Work out how many lines in these entries include the string "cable", and give only that figure.
Records to use Block Start
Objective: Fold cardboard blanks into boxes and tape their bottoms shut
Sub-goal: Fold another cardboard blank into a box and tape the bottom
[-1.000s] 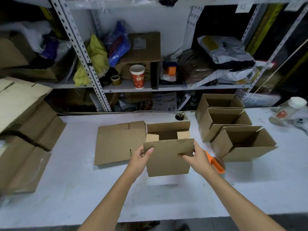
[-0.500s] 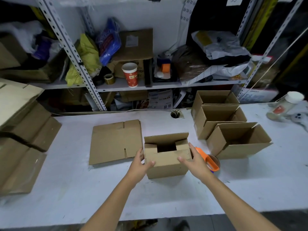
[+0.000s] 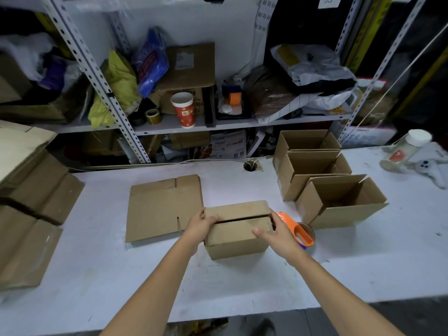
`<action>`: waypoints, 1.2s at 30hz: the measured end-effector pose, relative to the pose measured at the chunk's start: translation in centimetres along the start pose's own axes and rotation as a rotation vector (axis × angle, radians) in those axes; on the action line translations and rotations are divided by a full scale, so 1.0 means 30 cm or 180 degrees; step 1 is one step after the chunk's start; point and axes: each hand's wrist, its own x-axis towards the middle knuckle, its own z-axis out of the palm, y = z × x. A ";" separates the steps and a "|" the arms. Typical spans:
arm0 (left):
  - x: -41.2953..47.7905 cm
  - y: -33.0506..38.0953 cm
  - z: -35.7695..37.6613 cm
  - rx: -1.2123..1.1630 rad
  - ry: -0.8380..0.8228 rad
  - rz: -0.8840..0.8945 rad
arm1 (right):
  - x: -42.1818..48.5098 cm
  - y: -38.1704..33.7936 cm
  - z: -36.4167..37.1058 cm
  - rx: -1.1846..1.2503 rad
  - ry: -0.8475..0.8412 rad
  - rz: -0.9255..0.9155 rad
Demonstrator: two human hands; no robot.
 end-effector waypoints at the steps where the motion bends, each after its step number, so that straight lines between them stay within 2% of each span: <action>1: -0.009 -0.018 -0.002 -0.0040 -0.0028 0.0063 | 0.005 0.001 0.004 0.0035 -0.0030 -0.0007; 8: -0.003 -0.036 0.006 -0.0108 -0.0098 0.0152 | 0.012 -0.029 0.000 0.0208 -0.0031 0.0370; 13: -0.007 -0.053 0.019 -0.0343 -0.0103 0.0021 | 0.021 -0.055 0.063 -0.0350 0.0056 0.0345; 21: 0.003 -0.083 0.002 -0.0329 -0.0218 -0.0004 | 0.018 -0.066 0.062 -0.0491 -0.0083 0.0297; 26: -0.007 -0.117 -0.006 -0.0154 -0.0144 0.0226 | 0.032 -0.058 0.047 -0.0315 -0.0158 0.0342; 28: -0.002 -0.117 -0.001 -0.0129 -0.0093 0.0231 | 0.047 -0.031 0.016 0.0076 -0.0252 0.0415; 30: 0.001 -0.111 0.000 -0.0067 -0.0075 0.0246 | 0.065 0.008 -0.025 0.0572 -0.0003 0.0662; 31: 0.004 -0.110 0.000 -0.0047 -0.0080 0.0260 | 0.083 0.042 -0.049 0.0491 0.0285 0.0644; 34: 0.003 -0.111 0.003 0.0062 -0.0069 0.0325 | 0.129 0.159 -0.120 -0.1291 0.1139 0.0674; 36: 0.003 -0.110 0.004 0.0131 -0.0047 0.0335 | 0.150 0.211 -0.137 -0.2210 0.1207 0.0663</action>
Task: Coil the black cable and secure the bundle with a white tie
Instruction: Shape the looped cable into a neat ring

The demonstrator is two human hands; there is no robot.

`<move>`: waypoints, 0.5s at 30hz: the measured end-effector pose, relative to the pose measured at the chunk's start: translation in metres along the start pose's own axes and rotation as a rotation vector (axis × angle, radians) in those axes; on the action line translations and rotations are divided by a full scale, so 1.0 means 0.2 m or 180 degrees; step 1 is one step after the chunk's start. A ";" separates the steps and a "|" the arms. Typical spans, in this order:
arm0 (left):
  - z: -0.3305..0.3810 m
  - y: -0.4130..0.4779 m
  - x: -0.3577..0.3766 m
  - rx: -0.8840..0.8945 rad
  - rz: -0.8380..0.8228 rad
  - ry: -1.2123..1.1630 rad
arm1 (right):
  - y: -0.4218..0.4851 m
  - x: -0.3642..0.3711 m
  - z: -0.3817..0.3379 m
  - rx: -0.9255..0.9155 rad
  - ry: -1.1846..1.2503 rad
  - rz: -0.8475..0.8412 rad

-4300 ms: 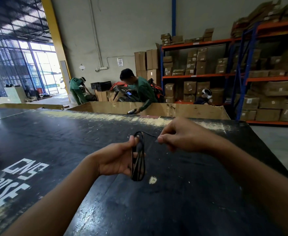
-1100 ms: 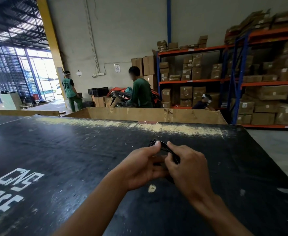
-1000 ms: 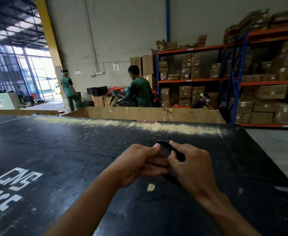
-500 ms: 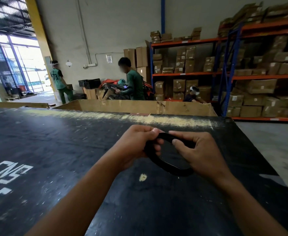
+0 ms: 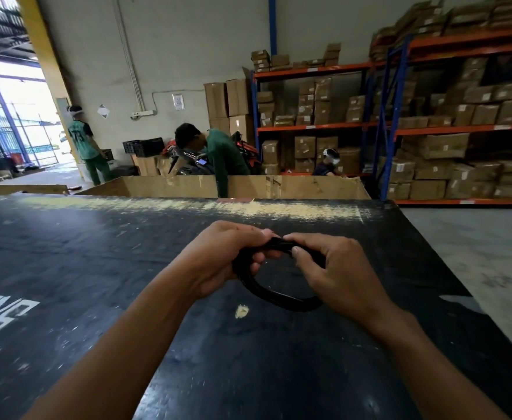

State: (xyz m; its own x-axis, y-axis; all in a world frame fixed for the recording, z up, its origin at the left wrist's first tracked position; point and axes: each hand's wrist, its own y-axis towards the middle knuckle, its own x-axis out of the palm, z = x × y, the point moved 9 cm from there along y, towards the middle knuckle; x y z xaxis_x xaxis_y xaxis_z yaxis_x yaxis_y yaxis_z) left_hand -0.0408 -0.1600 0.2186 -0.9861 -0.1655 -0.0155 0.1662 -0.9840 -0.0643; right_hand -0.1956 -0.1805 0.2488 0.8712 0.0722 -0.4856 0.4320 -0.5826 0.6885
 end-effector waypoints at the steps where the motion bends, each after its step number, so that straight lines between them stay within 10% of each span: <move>1: 0.00 0.00 -0.01 0.0097 0.0106 0.0024 | 0.00 0.00 -0.01 -0.0030 0.0010 0.0043; 15: -0.08 -0.01 0.06 0.0361 0.0166 -0.0732 | -0.09 -0.02 -0.12 -0.0064 -0.0721 0.0135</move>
State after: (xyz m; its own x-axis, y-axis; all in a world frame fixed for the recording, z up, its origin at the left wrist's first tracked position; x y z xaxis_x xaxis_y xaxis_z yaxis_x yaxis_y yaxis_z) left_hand -0.0531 -0.1591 0.2027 -0.9535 -0.2140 0.2123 0.2280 -0.9727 0.0432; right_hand -0.2016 -0.1522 0.2517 0.8152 -0.1368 -0.5628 0.4026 -0.5648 0.7204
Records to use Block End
§ Written solution:
2